✨ Demo: fully manual NER annotation interface

Hi everyone, I thought I'd share some of our current work in progress! The first one is a UI demo of a new interface for fully manual NER annotation – i.e. highlighting a span of text and assigning a label. Once it's implemented, this interface might replace the current "boundaries" interface.

Click here to open the demo in a new window.


(I've only tested the demo in recent Chrome and Firefox so far, so it might not be 100% cross-browser compatible yet.
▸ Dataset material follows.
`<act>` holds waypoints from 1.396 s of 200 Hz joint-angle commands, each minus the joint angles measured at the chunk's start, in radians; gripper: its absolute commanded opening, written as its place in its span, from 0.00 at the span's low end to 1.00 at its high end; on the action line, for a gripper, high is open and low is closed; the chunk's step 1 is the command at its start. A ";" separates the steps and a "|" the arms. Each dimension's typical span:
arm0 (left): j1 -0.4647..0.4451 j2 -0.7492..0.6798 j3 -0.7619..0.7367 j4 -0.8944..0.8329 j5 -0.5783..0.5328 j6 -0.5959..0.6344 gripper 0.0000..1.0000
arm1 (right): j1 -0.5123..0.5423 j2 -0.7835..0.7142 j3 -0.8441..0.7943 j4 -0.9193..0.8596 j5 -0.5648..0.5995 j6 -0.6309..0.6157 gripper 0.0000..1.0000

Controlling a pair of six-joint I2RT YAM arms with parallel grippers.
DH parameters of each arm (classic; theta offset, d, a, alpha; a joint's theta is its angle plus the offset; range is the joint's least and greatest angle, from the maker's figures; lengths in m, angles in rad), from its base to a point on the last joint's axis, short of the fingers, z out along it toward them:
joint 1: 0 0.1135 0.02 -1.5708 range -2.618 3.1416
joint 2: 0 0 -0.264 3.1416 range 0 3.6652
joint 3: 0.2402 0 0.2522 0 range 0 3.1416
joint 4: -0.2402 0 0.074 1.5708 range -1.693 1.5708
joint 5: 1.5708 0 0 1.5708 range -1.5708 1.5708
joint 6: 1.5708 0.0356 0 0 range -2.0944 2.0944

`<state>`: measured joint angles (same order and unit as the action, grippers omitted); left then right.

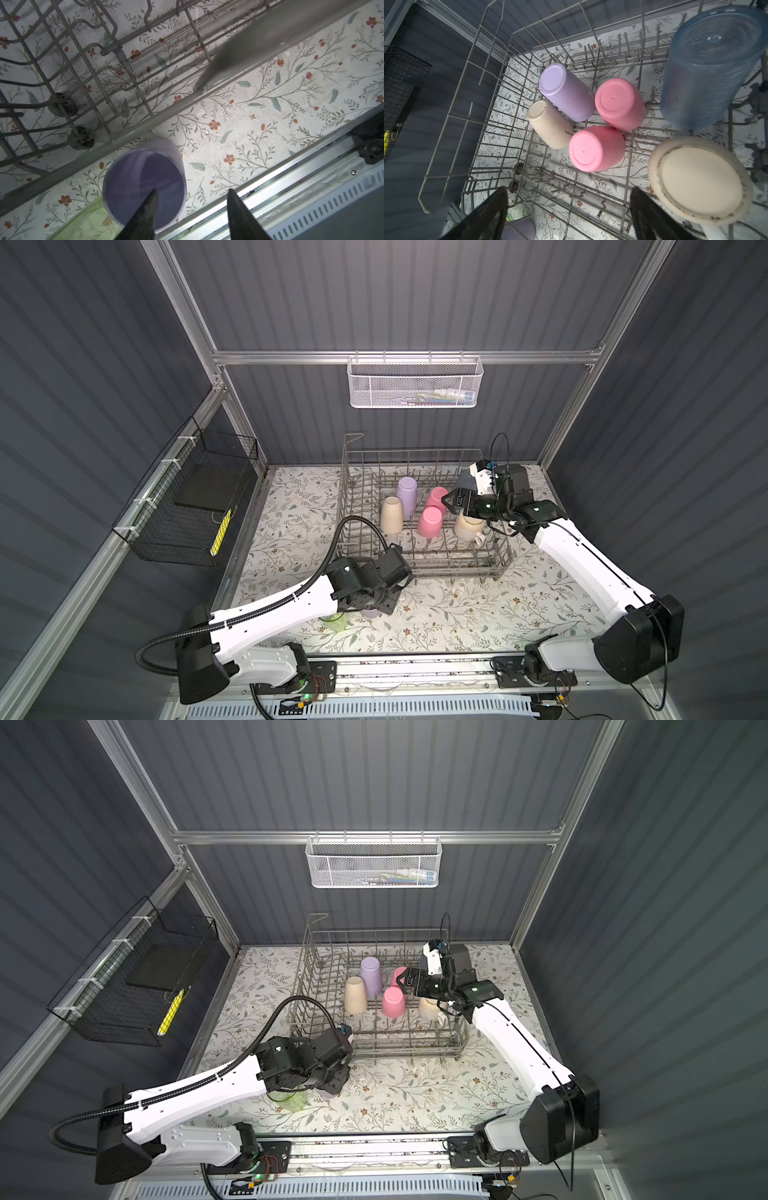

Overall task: Load the cups into the dish rack
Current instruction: 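Reach the left gripper down over the lavender cup on the table, then lower the left gripper into the lavender cup and grasp its rim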

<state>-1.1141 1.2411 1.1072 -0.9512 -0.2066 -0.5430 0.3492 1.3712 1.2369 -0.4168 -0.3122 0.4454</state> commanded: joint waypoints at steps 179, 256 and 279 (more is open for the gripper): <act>-0.076 -0.081 -0.117 -0.086 0.006 -0.135 0.53 | -0.006 -0.060 -0.101 0.050 -0.007 0.013 0.92; -0.078 -0.061 -0.143 -0.012 -0.040 -0.054 0.54 | -0.008 -0.073 -0.126 0.062 -0.008 0.019 0.92; -0.078 -0.042 -0.143 -0.010 -0.050 -0.036 0.54 | -0.008 -0.079 -0.137 0.065 -0.008 0.019 0.92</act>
<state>-1.1862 1.1782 0.9726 -0.9726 -0.2291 -0.6205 0.3454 1.3167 1.1179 -0.3660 -0.3149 0.4572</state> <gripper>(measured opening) 0.540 0.918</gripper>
This will be no problem though once it's ported over to the React app.)

  • The interface allows adding multiple entities per annotation task.
  • Selection is handled via the browser's native behaviour – this means, you can also double-click on single tokens to highlight them.
  • The selection is based on already existing token boundaries. This makes the click-and-drag interaction easier, because you just need to hit tokens, not exact characters. (For example, if you highlight only parts of two tokens, the full token span will be "locked in".)
  • Highlighted spans can be deleted by clicking on them.
  • To allow the highlighted span to be "locked in" immediately after highlighting, the label needs to be set before selecting the span. After adding an entity, the labels dropdown is focused again to help select the next label, if necessary. The previous decision will be remembered, which makes it faster to add multiple entities of the same type.
  • Highlighting nested spans is automatically prevented.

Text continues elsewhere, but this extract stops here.